» **Problem statement**
Copy the lines below verbatim. Begin with the first and end with the line containing "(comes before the".
-------
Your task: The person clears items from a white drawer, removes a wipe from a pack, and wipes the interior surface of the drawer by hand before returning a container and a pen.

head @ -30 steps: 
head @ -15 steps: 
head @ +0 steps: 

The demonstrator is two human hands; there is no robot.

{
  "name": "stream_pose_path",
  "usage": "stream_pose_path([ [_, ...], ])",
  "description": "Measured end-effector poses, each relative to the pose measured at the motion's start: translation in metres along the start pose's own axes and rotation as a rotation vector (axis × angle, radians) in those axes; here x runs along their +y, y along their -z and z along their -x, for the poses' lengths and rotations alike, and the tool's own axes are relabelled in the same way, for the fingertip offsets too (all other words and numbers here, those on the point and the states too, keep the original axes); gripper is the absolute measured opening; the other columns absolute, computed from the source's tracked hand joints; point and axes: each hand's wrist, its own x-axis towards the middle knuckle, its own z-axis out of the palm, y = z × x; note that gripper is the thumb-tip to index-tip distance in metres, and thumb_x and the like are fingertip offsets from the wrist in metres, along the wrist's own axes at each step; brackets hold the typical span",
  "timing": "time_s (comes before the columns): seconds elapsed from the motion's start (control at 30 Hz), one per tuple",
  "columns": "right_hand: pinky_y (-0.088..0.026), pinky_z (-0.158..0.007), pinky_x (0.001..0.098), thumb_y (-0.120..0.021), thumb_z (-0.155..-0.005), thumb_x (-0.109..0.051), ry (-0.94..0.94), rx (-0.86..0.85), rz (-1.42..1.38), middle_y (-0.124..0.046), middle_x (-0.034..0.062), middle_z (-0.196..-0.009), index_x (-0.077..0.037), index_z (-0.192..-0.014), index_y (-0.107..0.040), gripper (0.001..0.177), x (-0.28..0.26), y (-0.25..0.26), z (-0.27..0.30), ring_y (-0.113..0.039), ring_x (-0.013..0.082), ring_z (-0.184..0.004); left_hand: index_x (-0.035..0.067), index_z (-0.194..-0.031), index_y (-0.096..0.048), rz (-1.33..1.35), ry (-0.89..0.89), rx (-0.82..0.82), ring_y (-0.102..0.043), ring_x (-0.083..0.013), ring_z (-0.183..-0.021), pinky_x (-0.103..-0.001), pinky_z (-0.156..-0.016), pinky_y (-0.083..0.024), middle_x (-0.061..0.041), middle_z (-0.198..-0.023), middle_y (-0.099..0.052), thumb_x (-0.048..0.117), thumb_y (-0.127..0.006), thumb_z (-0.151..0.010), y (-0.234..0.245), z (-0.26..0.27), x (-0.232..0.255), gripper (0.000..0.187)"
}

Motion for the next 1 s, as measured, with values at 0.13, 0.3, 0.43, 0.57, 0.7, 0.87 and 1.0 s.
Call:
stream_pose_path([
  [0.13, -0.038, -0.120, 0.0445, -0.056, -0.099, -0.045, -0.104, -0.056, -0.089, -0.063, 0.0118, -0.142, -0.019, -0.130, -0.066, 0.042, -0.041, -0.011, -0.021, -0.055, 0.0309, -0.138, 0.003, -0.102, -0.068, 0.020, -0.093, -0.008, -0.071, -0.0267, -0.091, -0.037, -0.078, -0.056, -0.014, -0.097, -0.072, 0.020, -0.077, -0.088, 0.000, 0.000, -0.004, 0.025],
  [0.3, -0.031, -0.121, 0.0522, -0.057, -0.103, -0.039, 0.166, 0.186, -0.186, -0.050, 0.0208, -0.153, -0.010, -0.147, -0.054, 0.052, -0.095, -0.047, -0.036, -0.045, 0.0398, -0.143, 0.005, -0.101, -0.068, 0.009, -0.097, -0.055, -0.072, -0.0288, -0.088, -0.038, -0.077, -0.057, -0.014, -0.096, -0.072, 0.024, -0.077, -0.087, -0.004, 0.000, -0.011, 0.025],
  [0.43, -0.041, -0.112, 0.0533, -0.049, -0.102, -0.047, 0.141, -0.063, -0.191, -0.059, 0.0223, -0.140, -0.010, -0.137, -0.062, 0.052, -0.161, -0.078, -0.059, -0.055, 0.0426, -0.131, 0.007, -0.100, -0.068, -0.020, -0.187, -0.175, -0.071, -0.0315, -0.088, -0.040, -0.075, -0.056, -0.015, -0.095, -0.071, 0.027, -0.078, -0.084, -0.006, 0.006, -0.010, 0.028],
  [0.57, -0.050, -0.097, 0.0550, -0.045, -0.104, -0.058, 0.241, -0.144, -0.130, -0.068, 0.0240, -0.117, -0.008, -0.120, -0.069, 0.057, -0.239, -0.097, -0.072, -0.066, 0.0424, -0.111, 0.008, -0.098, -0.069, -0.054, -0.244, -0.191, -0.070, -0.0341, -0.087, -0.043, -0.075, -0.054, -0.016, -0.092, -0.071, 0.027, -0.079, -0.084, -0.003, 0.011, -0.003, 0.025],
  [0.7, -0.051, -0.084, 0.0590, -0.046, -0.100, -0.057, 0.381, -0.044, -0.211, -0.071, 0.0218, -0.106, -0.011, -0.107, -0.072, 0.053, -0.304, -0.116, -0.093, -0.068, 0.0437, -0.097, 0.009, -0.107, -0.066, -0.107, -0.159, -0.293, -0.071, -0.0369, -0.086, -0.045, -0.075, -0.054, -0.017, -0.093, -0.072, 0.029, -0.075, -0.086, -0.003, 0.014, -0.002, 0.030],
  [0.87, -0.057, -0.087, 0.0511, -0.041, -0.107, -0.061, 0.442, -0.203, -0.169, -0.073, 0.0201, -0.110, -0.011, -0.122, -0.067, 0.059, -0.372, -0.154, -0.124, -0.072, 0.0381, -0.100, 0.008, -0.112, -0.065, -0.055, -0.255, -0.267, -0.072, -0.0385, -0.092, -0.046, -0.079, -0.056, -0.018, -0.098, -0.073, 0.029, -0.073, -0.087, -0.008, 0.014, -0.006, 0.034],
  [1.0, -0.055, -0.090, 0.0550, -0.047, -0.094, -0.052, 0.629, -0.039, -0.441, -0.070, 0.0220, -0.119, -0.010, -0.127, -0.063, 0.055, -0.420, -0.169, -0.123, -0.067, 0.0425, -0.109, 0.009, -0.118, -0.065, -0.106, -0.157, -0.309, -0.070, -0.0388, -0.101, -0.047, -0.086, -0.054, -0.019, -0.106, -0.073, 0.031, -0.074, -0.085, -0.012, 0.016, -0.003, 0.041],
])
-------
» **Result**
Your task: The person clears items from a white drawer, removes a wipe from a pack, and wipes the interior surface of the drawer by hand before returning a container and a pen.

head @ -30 steps: 
head @ -15 steps: 
head @ +0 steps: 

The demonstrator is two human hands; there is no robot.

{
  "name": "stream_pose_path",
  "usage": "stream_pose_path([ [_, ...], ])",
  "description": "Measured end-effector poses, each relative to the pose measured at the motion's start: translation in metres along the start pose's own axes and rotation as a rotation vector (axis × angle, radians) in those axes; here x runs along their +y, y along their -z and z along their -x, for the poses' lengths and rotations alike, and the tool's own axes are relabelled in the same way, for the fingertip offsets too (all other words and numbers here, those on the point and the states too, keep the original axes); gripper is the absolute measured opening; the other columns absolute, computed from the source's tracked hand joints; point and axes: each hand's wrist, its own x-axis towards the middle knuckle, its own z-axis out of the palm, y = z × x; note that gripper is the thumb-tip to index-tip distance in metres, and thumb_x and the like are fingertip offsets from the wrist in metres, along the wrist's own axes at each step; brackets hold the typical span",
  "timing": "time_s (comes before the columns): seconds elapsed from the motion's start (control at 30 Hz), one per tuple",

No further answer is expected.